• [TASK TO CARRY OUT]: Restate the following data in its entirety, word for word and without images.

..............................

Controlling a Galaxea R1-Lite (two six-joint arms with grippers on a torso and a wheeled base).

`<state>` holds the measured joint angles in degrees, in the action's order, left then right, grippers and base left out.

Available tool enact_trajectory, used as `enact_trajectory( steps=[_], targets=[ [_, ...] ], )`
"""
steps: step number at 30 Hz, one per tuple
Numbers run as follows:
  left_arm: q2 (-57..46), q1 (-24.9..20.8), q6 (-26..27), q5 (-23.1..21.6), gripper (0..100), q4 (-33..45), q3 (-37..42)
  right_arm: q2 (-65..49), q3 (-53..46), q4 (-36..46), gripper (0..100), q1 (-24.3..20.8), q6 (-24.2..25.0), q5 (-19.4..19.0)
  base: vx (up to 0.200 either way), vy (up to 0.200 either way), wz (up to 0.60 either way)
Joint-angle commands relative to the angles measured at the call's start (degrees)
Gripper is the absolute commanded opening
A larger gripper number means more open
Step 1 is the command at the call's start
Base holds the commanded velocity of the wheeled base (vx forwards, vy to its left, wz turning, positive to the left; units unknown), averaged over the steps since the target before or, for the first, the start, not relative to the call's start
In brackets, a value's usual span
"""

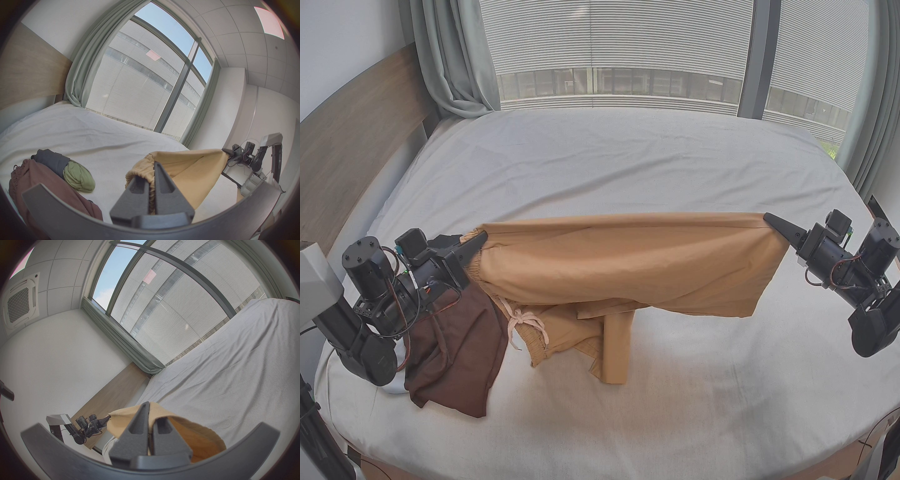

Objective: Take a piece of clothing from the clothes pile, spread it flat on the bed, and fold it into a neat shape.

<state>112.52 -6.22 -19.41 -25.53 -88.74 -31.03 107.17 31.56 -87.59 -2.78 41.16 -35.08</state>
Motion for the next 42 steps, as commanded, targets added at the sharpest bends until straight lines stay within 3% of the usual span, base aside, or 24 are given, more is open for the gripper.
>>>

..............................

• [SOLUTION TO THIS EXERCISE]:
Controlling a Galaxea R1-Lite (two six-joint arms with grippers on a torso and a wheeled base).

`<state>` holds the measured joint angles in degrees, in the action's order, left then right, grippers and base left out.

Available tool enact_trajectory, used as `enact_trajectory( steps=[_], targets=[ [_, ...] ], )`
"""
steps: step number at 30 Hz, one per tuple
Numbers run as follows:
  left_arm: q2 (-57..46), q1 (-24.9..20.8), q6 (-26..27), q5 (-23.1..21.6), gripper (0..100), q4 (-33..45), q3 (-37..42)
  right_arm: q2 (-65..49), q3 (-53..46), q4 (-36..46), gripper (0..100), q1 (-24.3..20.8), q6 (-24.2..25.0), q5 (-19.4..19.0)
  base: vx (up to 0.200 either way), vy (up to 0.200 either way), wz (up to 0.60 either way)
Joint-angle commands relative to the angles measured at the call's start (degrees)
Gripper is the absolute commanded opening
A larger gripper number means more open
Step 1 is the command at the call's start
Base holds the commanded velocity of the wheeled base (vx forwards, vy to its left, wz turning, positive to the left; units unknown), averaged over the steps since the target before or, for the first, the start, not relative to the call's start
In brackets, a value's usual span
"""


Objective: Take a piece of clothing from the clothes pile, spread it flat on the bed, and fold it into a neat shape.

<state>112.52 -6.22 -19.41 -25.53 -88.74 -31.03 107.17 31.56 -87.59 -2.78 41.16 -35.08</state>
Motion for the next 42 steps, as commanded, targets added at the sharpest bends until straight lines stay within 3% of the usual span, base aside, or 24 are given, more is open for the gripper.
>>>

The output returned above is complete.